A new generation of quantum enhanced optical clock is now emerging showing significantly improved accuracy with respect to the present atomic clocks.
These clocks will further push the possibility to use clocks for sensing of gravitational waves, dark matter detection, earthquake detection, relativistic geodesy, foundations of physics tests, but the clock accuracy should be available outside metrological labs. This is possible only if the clock frequency is distributed by means of the novel optical fiber link technology that is developed by all major national metrological institutions (NMIs).
Atomic clocks can “easily” provide the same ticking frequency as long as their accuracy is well defined (or when their frequency is very stable and they are calibrated with respect to a primary clock. Physic guarantee that two different clocks based on the same atom tick at the same frequency, leaving the absolute phase as a free parameter.
Indeed is quite challenging to keep them synchronized in term of absolute phase, so that they tic at the same moment.
The first thing to be defined is a common reference frame according to general relativity. This reference is arbitrary chosen to be the mean sea level on the earth surface.
Clock must be phase coherent if we are willing to date a give event and to keep time in a univocal way.
A paradigmatic example is given by satellite navigation systems (GNSS), in these systems a large constellation of satellites carrying atomic clocks on board must provide accurate time to the users in order to allow Geo-localization. In this case it is of fundamental importance that all clocks of the constellation are in phase within few ns. Error of 1 ns corresponds to 30 cm error in determining the user position on the ground.
Most common clock synchronization method is based on the use of satellite. This technique allows an accuracy ranging from 100 ns to 500 ps depending on the details of the system.
Emerging technique is optical fiber synchronization, where a point to point connection is established: Optical fiber synchronization allows to increase the synchronization accuracy to few tens of ps.
A new generation of quantum enhanced optical clock is now emerging, where the short term stability of the clock can be significantly improved exploiting cooperative behaviours of the atoms and other “quantum” techniques capable to push the clock noise below the shot noise level approaching the Heisenberg limit.
These clocks will further push the possibility to use clocks for sensing of gravitational waves, dark matter detection, earthquake detection, relativistic geodesy, satellite navigation and in general will enable their use to test new physical theories.
Many applications will require to make clock accuracy available outside metrological labs, and to be able to accurately compare remote clocks. This is possible only if the clock frequency is distributed by means of dedicated optical fiber links. A technology that is being tested and developed by all major NMIs, and has already been proved to improve satellite distribution and comparison techniques by orders of magnitude.

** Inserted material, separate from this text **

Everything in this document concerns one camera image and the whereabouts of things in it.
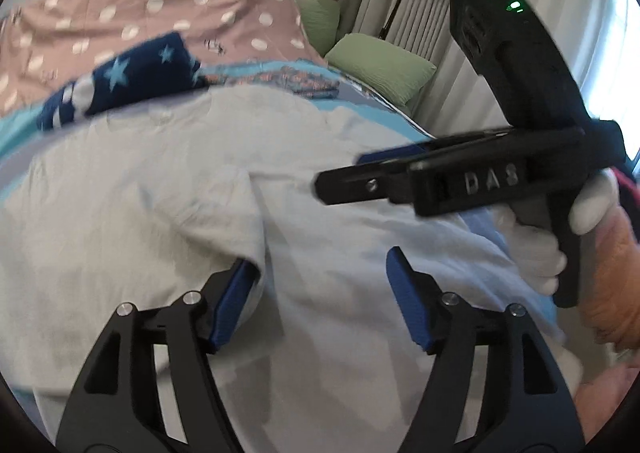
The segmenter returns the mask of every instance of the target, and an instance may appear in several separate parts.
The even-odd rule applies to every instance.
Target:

The technological development of fiber link is fairly well established, and is required to bolster the European infrastructure, making a large network of dedicated fiber available to connect all the scientific and industrial users. Optical clocks are currently operated in NMIs laboratories for extended period of times and the expected time to see a fully industrialized device is of the order of few years (probably less than 10).
Regarding instead the development of quantum enhances optical clocks, research projects are being developed in all major NMIs and in several research institutions and universities. These clocks have not yet been realized and operated, we can expect to have laboratory prototypes operational within 5-6 years.